Behind The Ghunghatby Piroj Wadia December 12 2015, 12:21 pm Estimated Reading Time: 2 mins, 46 secs
Is it possible to have a conversation around Gender and Sexuality vis-à-vis television content? I would say NO! Indian television is still in its infancy regards creating and discussing the issue.
Largely, women on Indian television are boxed in as stereotypes. Although in the mid- 1990s, some soaps projected women in different roles of wife, mother and homemaker. They also dealt with issues of working women, divorce, extra-marital relationships, sexual harassment, rape, abortion – and women fighting for their rights.
But all too soon domesticated women characters in popular TV soaps began to dominate the small screen as Ekta Kapoor’s formula for popularity and success of television soaps was emulated by others. Attempts are being made at projecting women as professionals, corporate heads, etc.
Yet, despite the ghunghat shackled women characters in popular soaps, there are variations on the theme.
Diya Aur Baati Hum
Underneath the ghungat, Sandhya Singh trains for the Indian Police Service . In the process, she breaks the boundaries of her confined existence of middle-class values. Sooraj and Sandhya get married under strained circumstances.
Sandhya struggles with her strict mother-in-law, who does not accept that her daughter-in-law could become a police officer. It’s her husband Sooraj, who becomes her strength and helps her to fulfill her dream. At the police academy she allows herself to be subjected to the rigours of the regimen, yet doesn’t lose her femininity when she goes home. In a small town it’s a rare sight to see a trouser clad police officer in a jeep.
Anandi, born into poverty, brought up and bound by tradition and restrictions breaks out of the mould of a suffering child bride.
As an aware adult, she divorces her errant husband, gets herself an education and a vocation as an activist. She heads the village panchayat and even remarries. She remains ever the epitome of a liberated progressive woman in the village society which is restricted by tradition.
Bharat Ka Veer Putra- Maharana Pratap
This historical saga shows a teenaged Kunwar Jagmal cross-dressing and is a fey prince as he grows up and seeks refuge in Akbar’s court.
The latter has seen through his weakness for baubles. One the other hand, as Pratap is headed on a mission to rescue an abducted princess he is joined by another princess in warrior garb. The Rajput princesses were known to be combat ready; johar wasn’t the first option.
Jaane Kya Hoga Rama Re
This new show on air has just introduced Supriya Pathak’s character Rambhateri. The tough-as-nails prison activist is going to clean up Model Town.
Dressed in a traditional ghagra and kurta, her body language talks tough. She is complimented by Nandita (Nandu) a jean-clad bike-riding Model Town’s concerned activist.

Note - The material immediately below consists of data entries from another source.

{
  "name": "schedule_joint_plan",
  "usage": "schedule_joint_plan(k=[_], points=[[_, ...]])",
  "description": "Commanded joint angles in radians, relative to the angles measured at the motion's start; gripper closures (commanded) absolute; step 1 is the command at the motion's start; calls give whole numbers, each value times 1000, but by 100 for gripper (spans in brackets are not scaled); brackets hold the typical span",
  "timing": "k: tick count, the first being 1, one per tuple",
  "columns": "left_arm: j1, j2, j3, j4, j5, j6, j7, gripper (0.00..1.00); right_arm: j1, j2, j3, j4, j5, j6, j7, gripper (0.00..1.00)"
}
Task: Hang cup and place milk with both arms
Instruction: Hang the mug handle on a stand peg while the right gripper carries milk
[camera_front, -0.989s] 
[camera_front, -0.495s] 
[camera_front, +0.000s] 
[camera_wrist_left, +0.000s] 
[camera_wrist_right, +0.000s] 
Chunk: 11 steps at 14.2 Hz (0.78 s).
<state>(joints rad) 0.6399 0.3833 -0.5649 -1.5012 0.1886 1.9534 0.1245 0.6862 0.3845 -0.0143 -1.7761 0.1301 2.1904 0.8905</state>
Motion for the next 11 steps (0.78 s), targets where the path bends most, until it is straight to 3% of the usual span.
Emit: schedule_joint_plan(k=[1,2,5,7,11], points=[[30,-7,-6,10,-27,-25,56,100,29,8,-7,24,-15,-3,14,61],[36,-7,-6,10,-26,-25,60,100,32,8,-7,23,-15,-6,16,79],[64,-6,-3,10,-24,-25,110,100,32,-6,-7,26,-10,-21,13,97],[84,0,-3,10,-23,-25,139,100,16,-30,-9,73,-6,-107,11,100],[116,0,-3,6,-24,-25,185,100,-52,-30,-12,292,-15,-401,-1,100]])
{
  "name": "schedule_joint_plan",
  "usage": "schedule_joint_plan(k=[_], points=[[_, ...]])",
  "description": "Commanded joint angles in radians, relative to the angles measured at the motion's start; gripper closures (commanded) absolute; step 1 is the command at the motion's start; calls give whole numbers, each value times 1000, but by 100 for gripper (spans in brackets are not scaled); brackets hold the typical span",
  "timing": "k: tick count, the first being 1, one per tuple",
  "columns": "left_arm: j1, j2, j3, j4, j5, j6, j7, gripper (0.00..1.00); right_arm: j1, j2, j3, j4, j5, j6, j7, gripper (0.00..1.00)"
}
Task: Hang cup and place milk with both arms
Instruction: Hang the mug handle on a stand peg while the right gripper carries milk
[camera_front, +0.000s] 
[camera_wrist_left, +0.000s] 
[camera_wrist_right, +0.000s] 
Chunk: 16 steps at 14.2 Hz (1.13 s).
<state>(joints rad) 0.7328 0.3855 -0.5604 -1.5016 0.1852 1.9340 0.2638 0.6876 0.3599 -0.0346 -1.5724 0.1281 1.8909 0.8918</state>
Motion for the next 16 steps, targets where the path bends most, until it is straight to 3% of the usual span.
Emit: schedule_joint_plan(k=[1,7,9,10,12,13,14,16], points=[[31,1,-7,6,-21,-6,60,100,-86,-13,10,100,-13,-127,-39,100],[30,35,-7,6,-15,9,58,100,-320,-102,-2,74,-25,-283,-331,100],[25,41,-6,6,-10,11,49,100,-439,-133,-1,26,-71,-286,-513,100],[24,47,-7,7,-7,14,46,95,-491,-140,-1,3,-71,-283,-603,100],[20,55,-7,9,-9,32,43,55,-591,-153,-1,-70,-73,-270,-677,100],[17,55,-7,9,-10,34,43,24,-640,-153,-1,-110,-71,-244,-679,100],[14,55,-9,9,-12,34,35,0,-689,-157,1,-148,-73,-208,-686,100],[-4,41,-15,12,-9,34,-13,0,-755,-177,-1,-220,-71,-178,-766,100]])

In the 1990s, Zee TV’s seminal prime time show Tara introduced Indian audiences to young urban women who lived away from their families in small towns, who pursued their careers and relationships in the big city. They smoked, they drank, and they were the liberated brigade of young women. It was a sea-change from Doordarshan’s bulky sari clad women characters. But for sure this was short lived. For soon the mangalsutra and the zari saris were back.